Giotto, Italian painter and architect, designed Scrovegni Chapel and Giotto's Campanile (b. 1266)

Giotto di Bondone (Italian pronunciation: [ˈdʒɔtto di bonˈdoːne]; c. 1267 – January 8, 1337), known mononymously as Giotto (UK: , US: ) and Latinised as Giottus, was an Italian painter and architect from Florence during the Late Middle Ages. He worked during the Gothic/Proto-Renaissance period.

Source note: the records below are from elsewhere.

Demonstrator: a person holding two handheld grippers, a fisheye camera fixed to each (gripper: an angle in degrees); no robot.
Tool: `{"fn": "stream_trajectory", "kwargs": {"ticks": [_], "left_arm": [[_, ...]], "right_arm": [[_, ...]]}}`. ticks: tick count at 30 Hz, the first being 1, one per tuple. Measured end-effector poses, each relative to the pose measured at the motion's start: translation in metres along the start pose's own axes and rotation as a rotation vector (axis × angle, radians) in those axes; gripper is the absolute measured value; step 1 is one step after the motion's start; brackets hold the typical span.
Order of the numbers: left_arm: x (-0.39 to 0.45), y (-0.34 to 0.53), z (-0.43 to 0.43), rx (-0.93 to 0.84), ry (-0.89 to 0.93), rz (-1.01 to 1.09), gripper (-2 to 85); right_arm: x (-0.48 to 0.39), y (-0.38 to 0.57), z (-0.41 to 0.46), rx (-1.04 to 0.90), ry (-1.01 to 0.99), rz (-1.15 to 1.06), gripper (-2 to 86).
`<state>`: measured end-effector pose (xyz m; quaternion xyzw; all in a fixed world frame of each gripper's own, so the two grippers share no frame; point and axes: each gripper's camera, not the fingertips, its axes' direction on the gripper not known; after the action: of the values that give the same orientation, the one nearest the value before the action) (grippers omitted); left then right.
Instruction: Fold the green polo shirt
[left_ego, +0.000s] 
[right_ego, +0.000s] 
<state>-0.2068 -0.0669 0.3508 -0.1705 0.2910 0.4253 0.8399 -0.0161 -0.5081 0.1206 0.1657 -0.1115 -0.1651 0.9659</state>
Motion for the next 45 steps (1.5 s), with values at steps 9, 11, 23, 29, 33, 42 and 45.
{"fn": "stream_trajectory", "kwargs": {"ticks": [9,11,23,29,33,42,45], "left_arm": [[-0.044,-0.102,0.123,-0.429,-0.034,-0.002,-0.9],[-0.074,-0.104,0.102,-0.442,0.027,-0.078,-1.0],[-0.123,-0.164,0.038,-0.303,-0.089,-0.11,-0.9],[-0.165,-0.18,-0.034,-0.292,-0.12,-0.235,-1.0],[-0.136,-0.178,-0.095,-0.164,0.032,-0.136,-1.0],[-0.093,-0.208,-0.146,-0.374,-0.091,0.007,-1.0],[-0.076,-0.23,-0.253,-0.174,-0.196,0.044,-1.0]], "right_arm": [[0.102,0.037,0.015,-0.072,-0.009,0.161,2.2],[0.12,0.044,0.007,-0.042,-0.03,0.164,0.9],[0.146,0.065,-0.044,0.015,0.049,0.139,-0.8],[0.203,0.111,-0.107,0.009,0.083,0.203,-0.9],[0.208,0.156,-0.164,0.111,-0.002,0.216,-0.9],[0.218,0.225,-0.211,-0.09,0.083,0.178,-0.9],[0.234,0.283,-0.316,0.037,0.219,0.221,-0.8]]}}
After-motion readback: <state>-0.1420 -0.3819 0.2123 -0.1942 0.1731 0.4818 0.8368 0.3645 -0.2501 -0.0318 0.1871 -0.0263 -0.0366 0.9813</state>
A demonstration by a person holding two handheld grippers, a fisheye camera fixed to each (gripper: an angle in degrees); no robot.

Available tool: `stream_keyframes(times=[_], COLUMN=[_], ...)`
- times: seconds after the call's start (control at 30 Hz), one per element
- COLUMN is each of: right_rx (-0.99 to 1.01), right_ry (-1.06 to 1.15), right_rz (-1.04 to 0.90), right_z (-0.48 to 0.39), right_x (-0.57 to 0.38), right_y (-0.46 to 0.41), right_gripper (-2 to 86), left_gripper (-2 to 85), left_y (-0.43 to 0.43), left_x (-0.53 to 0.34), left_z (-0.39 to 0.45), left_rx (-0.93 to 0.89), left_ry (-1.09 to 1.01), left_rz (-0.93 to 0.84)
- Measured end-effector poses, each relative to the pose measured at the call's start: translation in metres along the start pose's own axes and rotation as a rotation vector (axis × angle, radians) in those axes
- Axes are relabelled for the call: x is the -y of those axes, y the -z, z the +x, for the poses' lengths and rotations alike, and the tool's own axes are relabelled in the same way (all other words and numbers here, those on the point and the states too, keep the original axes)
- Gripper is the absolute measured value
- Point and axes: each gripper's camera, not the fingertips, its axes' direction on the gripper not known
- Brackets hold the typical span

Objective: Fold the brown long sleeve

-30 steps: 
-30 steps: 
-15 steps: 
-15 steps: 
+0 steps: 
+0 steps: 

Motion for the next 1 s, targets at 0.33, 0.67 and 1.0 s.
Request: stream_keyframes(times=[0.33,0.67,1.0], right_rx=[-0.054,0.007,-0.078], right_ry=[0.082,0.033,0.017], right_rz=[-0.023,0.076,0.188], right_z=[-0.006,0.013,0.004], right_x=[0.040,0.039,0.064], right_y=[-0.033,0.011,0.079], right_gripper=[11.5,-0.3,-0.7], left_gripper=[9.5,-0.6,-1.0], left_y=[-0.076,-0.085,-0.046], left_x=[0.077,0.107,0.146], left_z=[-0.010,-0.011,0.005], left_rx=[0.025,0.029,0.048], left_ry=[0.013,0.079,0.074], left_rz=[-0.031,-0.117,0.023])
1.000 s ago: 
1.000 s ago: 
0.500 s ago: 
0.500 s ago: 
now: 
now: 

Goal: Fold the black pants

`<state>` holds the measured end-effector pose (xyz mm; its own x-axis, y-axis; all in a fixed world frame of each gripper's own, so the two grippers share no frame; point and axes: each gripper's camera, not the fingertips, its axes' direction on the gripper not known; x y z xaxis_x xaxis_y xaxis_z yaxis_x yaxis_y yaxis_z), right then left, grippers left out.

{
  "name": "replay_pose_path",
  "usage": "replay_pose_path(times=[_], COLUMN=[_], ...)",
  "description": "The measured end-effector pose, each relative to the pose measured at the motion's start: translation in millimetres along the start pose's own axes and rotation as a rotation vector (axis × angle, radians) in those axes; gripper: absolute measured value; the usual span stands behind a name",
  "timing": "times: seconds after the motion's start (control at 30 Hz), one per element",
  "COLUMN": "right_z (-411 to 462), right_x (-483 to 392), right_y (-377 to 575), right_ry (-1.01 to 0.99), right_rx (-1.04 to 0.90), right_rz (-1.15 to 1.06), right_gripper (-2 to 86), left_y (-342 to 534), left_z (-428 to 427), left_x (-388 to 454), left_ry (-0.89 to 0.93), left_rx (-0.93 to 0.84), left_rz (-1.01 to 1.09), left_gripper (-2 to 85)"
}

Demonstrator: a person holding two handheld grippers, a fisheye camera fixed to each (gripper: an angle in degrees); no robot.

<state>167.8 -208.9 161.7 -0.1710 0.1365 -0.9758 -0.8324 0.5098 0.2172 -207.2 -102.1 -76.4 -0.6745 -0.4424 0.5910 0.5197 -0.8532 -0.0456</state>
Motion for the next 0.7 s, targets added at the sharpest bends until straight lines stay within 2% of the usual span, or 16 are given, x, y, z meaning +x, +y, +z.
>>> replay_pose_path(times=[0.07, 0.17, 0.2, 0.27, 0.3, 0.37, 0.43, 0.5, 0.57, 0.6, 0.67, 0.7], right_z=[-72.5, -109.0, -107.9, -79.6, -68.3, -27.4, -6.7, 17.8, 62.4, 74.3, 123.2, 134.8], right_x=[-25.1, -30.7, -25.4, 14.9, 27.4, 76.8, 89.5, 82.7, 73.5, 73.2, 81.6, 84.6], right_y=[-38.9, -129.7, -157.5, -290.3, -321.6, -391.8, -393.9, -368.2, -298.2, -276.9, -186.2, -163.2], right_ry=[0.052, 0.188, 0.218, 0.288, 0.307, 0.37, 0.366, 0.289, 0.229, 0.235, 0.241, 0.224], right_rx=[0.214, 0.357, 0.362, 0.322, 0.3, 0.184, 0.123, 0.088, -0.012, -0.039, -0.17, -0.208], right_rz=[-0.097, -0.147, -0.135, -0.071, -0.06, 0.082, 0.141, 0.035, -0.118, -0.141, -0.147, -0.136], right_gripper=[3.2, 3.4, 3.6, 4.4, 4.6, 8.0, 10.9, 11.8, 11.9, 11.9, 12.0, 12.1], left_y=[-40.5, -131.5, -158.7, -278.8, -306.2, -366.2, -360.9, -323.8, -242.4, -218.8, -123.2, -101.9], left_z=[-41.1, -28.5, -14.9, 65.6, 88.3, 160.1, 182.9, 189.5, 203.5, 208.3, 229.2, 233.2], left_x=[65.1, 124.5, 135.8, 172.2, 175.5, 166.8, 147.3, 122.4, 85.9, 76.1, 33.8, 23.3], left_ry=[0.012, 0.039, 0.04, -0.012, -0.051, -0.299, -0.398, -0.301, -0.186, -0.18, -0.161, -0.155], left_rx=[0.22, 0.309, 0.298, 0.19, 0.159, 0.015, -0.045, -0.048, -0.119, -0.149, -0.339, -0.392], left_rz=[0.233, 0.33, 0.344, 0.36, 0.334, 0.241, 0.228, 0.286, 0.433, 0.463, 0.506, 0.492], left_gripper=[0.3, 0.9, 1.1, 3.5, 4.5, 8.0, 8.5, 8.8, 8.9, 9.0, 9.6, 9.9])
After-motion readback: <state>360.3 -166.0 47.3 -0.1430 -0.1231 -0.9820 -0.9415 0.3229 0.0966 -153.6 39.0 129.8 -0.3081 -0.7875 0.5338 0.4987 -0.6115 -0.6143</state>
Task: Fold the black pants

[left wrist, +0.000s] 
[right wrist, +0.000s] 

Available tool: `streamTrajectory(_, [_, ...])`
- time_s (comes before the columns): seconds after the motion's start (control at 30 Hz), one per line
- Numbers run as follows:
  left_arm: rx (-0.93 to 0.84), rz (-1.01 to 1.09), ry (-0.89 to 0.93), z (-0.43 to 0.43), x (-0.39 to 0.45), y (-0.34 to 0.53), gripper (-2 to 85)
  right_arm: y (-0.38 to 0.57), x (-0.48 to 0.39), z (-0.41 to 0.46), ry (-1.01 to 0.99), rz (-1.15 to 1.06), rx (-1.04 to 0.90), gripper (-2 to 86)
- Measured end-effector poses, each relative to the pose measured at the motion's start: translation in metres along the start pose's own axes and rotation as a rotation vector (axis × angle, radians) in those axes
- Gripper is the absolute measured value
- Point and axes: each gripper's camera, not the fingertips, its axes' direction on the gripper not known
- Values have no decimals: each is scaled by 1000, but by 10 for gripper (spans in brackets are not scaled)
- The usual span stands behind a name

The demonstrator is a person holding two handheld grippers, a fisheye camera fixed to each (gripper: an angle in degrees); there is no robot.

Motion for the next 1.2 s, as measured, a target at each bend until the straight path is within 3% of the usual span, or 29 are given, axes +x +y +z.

Giotto's contemporary, the banker and chronicler Giovanni Villani, wrote that Giotto was "the most sovereign master of painting in his time, who drew all his figures and their postures according to nature" and of his publicly recognized "talent and excellence".Giorgio Vasari described Giotto as making a decisive break with the prevalent Byzantine style and as initiating "the great art of painting as we know it today, introducing the technique of drawing accurately from life, which had been neglected for more than two hundred years".Giotto's masterwork is the decoration of the Scrovegni Chapel, in Padua, also known as the Arena Chapel, which was completed around 1305. The fresco cycle depicts the Life of the Virgin and the Life of Christ. It is regarded as one of the supreme masterpieces of the Early Renaissance.

That Giotto painted the Arena Chapel and was chosen by the Commune of Florence in 1334 to design the new campanile (bell tower) of the Florence Cathedral are among the few certainties about his life. Almost every other aspect of it is subject to controversy: his birth date, his birthplace, his appearance, his apprenticeship, the order in which he created his works, whether he painted the famous frescoes in the Upper Basilica of Saint Francis in Assisi, and his burial place.